Identification and characterization of DNA binding proteins necessary for epigenetic silencing by Polycomb group proteins. Payal Ray, Judith A Kassis. Eunice Kennedy Shriver National Institutes of Child Health and Human Development, NIH, Bethesda, MD.

   Polycomb group proteins (PcG) are a class of transcriptional regulators thought to mediate epigenetic inheritance of a repressed transcriptional state. PcG proteins play an important role in Drosophila and have been shown to have similar functions in vertebrates. PcG proteins act through specific DNA sequences known as PcG response elements (PREs]. PREs range from several hundred to a few thousand base pairs and often can be subdivided into smaller fragments with similar activities. PREs are made up of binding sites for multiple proteins. Our goal is to determine the identity of all the DNA binding proteins that bind to the engrailed PREs. The engrailed gene contains a PRE that has been studied extensively by our group. Previous studies have shown that a minimal 139 bp region contains binding sites for Pho (Pleiohomeotic), Spps (Sp1-like factor for Pairing Sensitive-silencing) GAF (GAGA Factor) and two unknown factors. We aim to identify these unknown proteins that bind to this region and characterize them.
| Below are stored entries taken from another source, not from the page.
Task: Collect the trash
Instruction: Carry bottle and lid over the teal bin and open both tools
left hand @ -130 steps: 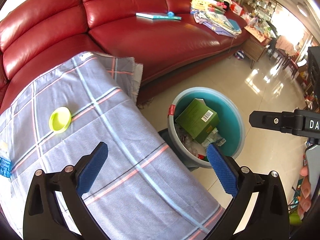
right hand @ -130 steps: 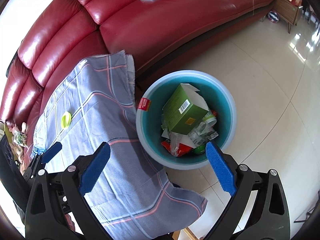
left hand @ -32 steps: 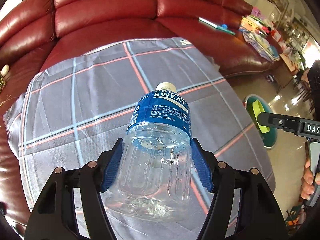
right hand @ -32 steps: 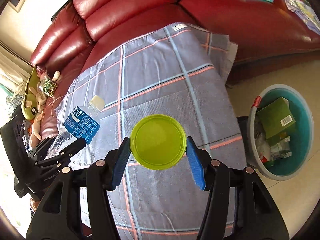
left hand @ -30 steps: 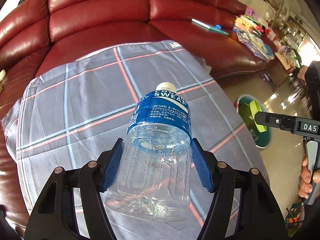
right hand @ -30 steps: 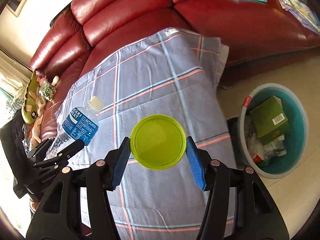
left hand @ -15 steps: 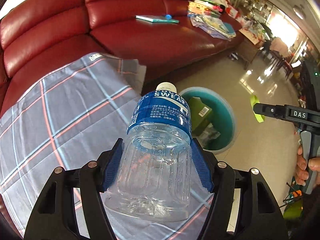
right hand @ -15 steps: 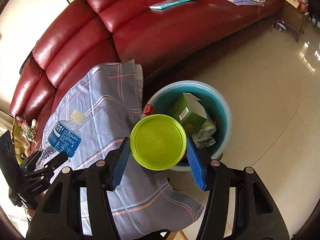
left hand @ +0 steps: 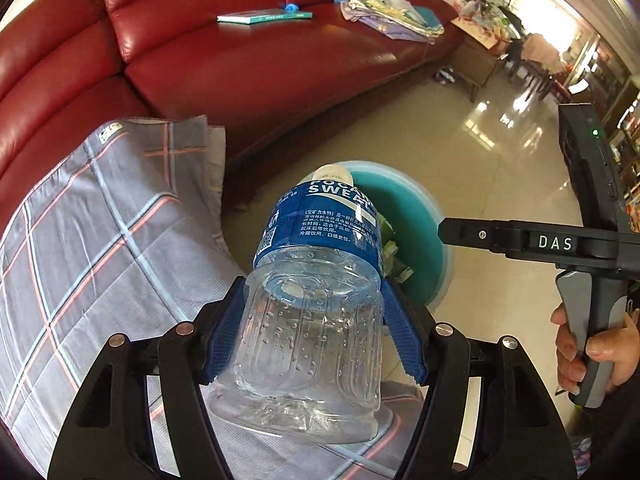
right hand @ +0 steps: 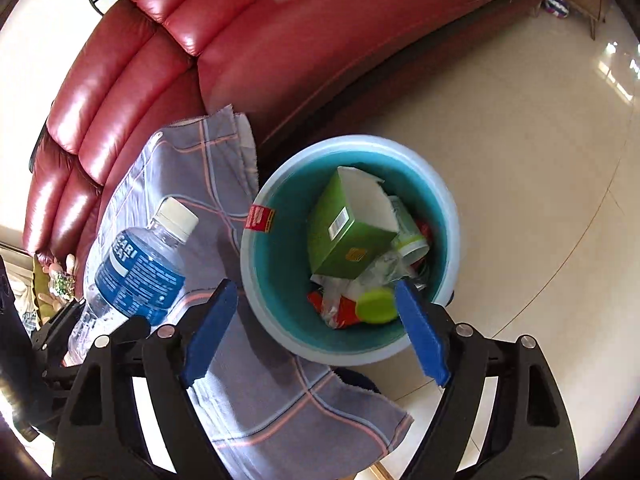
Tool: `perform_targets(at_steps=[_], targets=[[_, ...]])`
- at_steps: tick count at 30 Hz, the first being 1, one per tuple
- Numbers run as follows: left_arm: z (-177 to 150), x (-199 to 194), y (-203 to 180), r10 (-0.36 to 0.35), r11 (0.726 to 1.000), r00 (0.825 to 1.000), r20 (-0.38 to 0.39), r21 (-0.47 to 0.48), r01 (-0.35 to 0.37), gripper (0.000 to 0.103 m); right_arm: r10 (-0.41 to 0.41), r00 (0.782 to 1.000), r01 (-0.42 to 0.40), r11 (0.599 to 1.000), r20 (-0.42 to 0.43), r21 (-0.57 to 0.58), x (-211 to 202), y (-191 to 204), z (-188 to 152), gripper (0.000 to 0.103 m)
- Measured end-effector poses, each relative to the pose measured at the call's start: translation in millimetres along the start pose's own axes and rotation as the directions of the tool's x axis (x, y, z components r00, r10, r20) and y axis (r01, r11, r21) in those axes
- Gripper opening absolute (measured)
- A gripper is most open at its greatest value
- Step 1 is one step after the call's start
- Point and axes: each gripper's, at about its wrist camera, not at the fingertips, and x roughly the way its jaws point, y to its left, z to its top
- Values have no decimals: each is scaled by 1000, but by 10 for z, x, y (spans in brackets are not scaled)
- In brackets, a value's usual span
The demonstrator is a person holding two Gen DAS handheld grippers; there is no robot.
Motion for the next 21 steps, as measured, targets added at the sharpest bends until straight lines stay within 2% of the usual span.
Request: perform_targets(at_steps=[4, 14, 21], targets=[[42, 136, -124, -34, 999, 999, -33, 27, 35, 68, -17, 999, 16, 1000, 36, 18, -108, -74, 29, 87], [32, 540, -626, -90, 984, 988, -124, 141, 107, 68, -49, 996, 44, 997, 75, 61, -293, -307, 87, 87], [73, 805, -800, -132, 976, 979, -156, 153, 156, 68, -85, 994, 80, 994, 69, 73, -319, -383, 100, 87]])
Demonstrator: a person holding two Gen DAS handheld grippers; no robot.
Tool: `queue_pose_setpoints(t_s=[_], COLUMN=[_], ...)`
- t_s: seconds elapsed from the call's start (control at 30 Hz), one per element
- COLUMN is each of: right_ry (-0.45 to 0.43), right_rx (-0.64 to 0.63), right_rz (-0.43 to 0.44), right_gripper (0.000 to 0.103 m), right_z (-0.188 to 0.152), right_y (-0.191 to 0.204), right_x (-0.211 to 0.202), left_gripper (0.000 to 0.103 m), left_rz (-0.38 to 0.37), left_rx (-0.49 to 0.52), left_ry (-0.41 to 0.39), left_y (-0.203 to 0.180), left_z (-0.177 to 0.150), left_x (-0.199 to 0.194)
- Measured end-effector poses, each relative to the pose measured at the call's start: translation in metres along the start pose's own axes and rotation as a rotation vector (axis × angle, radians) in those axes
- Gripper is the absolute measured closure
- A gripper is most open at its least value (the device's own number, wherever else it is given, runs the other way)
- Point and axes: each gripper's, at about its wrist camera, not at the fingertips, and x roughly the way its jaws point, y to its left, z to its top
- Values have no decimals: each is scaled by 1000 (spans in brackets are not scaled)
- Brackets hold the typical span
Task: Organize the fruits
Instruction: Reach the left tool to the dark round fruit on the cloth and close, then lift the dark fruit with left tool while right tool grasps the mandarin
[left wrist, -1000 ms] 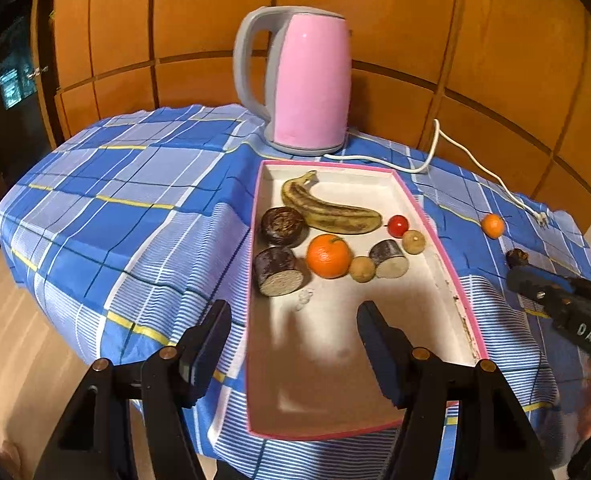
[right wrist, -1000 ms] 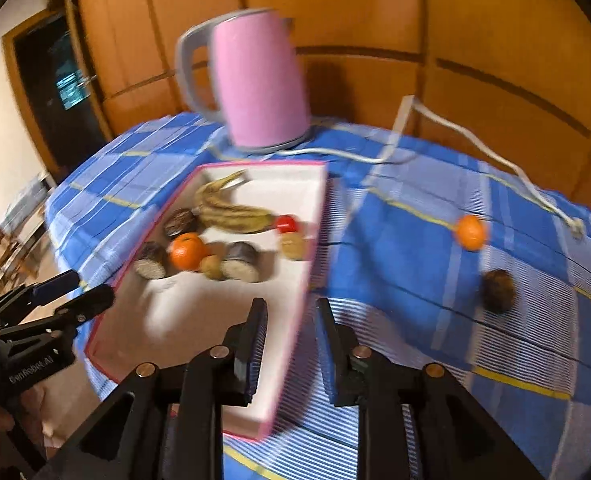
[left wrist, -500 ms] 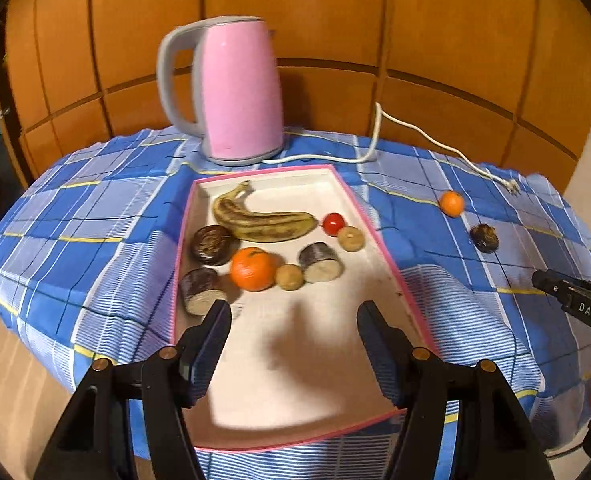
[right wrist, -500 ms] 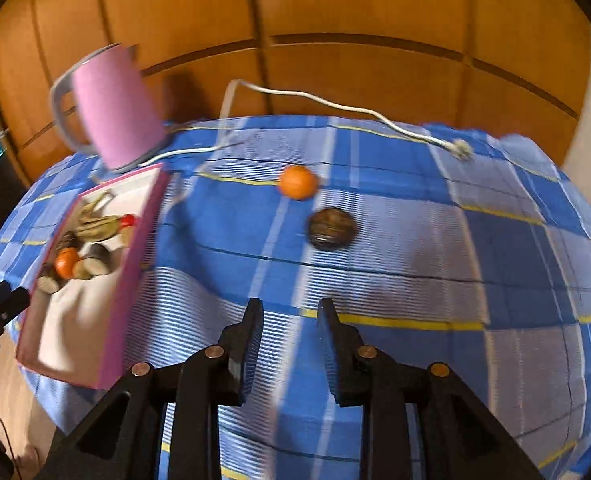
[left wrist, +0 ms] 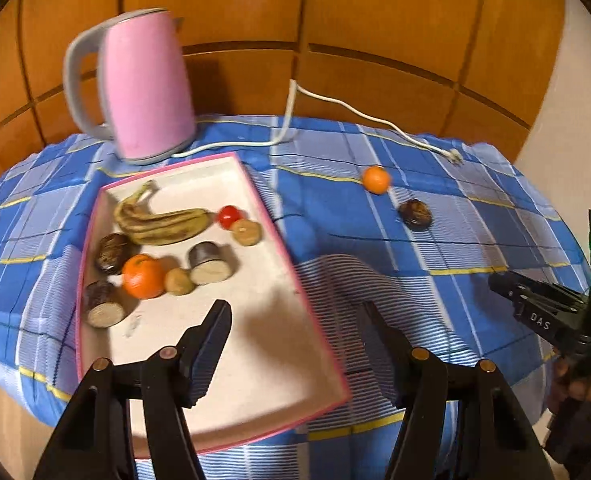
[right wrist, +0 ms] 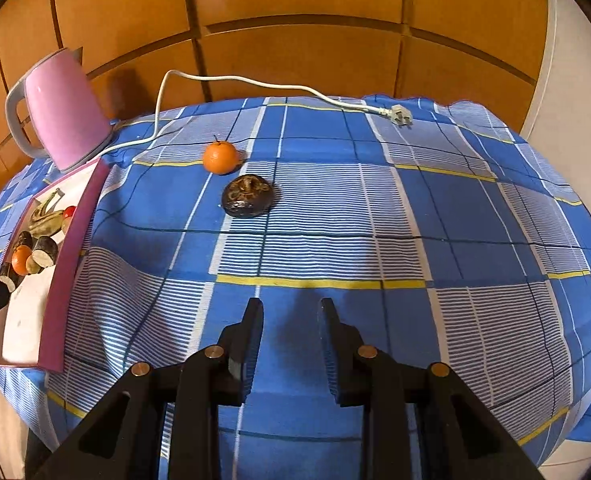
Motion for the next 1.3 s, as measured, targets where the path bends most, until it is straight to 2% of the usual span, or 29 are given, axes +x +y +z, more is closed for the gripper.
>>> queue_pose_setpoints(t_s=[0.33,0.4,0.63,0.97,1.13,1.2,1.3], right_ry=[-6,-7,-6,20,27,23,27], right_rx=[50,62,108,146,149,137,150], right_rz=[4,3,11,18,32,26,32], right_gripper=[74,72,72,71,71,71,71], right_z=[-6,-6,-7,-8,-6,-5,-3], right_y=[-20,-24,-42,-65,-69,-69,-72], right_x=[-2,-3,-2,5,9,9,11], left_gripper=[37,31,31,31,31,51,51], left_rz=[-123,-138,-164,-130,-58,-65,-94], left_rx=[93,117,177,217,222,201,225], left_ry=[22,28,84,139,144,166,138], left_y=[-52,-67,-114,-154,-160,-156,-155], left_z=[32,41,67,92,95,93,87], left_x=[23,34,88,155,183,193,191])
To this end, we performed a pull-down using a biotin-tagged oligonucleotide containing the binding site in parallel with an oligonucleotide containing a mutated site. The pull-down samples were analyzed by mass spectrometry and we identified a few candidates that potentially bind to the 139bp fragment. Currently, we are validating these candidate genes by biochemical and genetic approaches and will be presenting the results.